A Wisconsin appeals court upheld the state’s right-to-work law Tuesday, the second time in two months that Badger State unions have seen their legal challenges to the law rebuffed in court.
The unions had argued the law, which prohibits workers from being forced to join a union or pay a regular fee to one as a condition of employment, was unconstitutional. The court ruled that the issue had been long settled.
“The unions have no constitutional entitlement to the fees of non-member employees,” Judge Mark Seidl wrote for the court.

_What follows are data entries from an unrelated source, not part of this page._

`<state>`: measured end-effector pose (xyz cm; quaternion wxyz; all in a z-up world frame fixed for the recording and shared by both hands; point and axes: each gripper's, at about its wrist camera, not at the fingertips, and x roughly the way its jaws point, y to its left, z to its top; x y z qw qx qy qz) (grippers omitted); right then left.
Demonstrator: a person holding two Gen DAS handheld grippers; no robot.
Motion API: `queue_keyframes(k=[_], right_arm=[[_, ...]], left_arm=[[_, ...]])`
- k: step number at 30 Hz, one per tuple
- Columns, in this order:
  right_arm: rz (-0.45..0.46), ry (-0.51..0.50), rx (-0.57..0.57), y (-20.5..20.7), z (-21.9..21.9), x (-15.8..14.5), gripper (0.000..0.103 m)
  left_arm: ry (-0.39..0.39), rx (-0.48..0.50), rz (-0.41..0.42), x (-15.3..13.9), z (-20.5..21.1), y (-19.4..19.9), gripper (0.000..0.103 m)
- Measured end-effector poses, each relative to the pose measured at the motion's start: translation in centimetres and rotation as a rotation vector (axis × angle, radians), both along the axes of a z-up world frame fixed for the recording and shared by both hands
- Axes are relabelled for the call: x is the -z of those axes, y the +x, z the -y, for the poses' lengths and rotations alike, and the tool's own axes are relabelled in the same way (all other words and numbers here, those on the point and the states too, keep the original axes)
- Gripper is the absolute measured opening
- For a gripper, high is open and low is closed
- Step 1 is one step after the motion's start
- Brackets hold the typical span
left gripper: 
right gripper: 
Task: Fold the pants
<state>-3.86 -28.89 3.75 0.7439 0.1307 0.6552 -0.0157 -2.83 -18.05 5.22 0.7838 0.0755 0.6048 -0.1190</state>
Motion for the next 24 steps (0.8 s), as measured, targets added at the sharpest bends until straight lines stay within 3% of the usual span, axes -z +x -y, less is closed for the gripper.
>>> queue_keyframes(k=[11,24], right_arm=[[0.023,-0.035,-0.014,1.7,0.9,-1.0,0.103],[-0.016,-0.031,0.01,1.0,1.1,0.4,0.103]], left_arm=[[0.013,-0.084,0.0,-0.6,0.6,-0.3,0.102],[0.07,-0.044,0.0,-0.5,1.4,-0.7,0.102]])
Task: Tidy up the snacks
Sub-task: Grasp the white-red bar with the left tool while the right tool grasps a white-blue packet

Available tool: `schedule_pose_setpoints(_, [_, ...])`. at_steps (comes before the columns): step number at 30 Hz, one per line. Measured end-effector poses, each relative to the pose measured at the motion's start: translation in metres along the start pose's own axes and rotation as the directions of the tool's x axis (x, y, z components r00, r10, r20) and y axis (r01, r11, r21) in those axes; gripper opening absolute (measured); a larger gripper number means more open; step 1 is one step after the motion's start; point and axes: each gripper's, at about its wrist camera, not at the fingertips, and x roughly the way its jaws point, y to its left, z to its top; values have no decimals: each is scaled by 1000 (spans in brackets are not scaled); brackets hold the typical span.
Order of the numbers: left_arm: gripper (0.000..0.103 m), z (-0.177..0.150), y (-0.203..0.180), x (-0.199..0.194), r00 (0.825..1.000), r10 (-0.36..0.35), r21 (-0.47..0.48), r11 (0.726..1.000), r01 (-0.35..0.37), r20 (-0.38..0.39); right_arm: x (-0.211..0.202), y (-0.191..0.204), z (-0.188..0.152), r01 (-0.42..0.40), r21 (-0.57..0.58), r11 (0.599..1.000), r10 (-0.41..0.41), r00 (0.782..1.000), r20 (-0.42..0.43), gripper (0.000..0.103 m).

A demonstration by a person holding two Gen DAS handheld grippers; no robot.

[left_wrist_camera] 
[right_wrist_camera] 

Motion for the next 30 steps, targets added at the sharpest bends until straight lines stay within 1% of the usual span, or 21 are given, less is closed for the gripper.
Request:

Republican Gov. Scott Walker applauded the ruling and defended the purpose of the law. “The purchase of any service should be voluntary and not coerced. Wisconsin’s right-to-work law protects freedom, not special interests. I applaud the court in affirming the constitutional right of all Wisconsin workers to be free to choose whether they want to join a union or financially support a union.”
Wisconsin Attorney General Brad Schimel, who defended the law before the court, said they were “vindicated.”
The law, signed by Walker in 2015, prohibits what unions call “security clauses,” provisions in union-management contracts that ensure payment from all workers, even non-members. Unions argue that they are owed the fees because all employees benefit from the labor group’s collective bargaining. They dislike right-to-work laws, which are associated with membership declines and depleted treasuries.
The unions, led by the state branch of the AFL-CIO labor federation, argued in court that the law amounted to an unconstitutional taking of property from them. The court rejected that argument, stating: “The unions may be required to expend resources to represent employees in a bargaining unit who do not pay fees or dues to the unions, but this result does not constitute a taking.”
A similar federal lawsuit against the Wisconsin law was rejected by the appeals court on the same grounds in July.
Mark Mix, president of the National Right To Work Foundation, said that the constitutionality of the laws was a “long settled question” and that Wisconsin union leaders “should stop wasting taxpayer dollars and workers’ dues money in their desperate attempt to restore their power to have workers fired simply for refusing to pay money as a condition of employment.”
The Wisconsin AFL-CIO did not comment on the ruling.
Right-to-work laws were explicitly allowed by Congress in 1947. Wisconsin was the 25th state to adopt such a law and was part of a recent revival of interest in them. Currently 27 states have the laws, five of them adopted since 2012. Another state, Missouri, passed a law but it is on hold pending the outcome of union-backed voter referendum next year.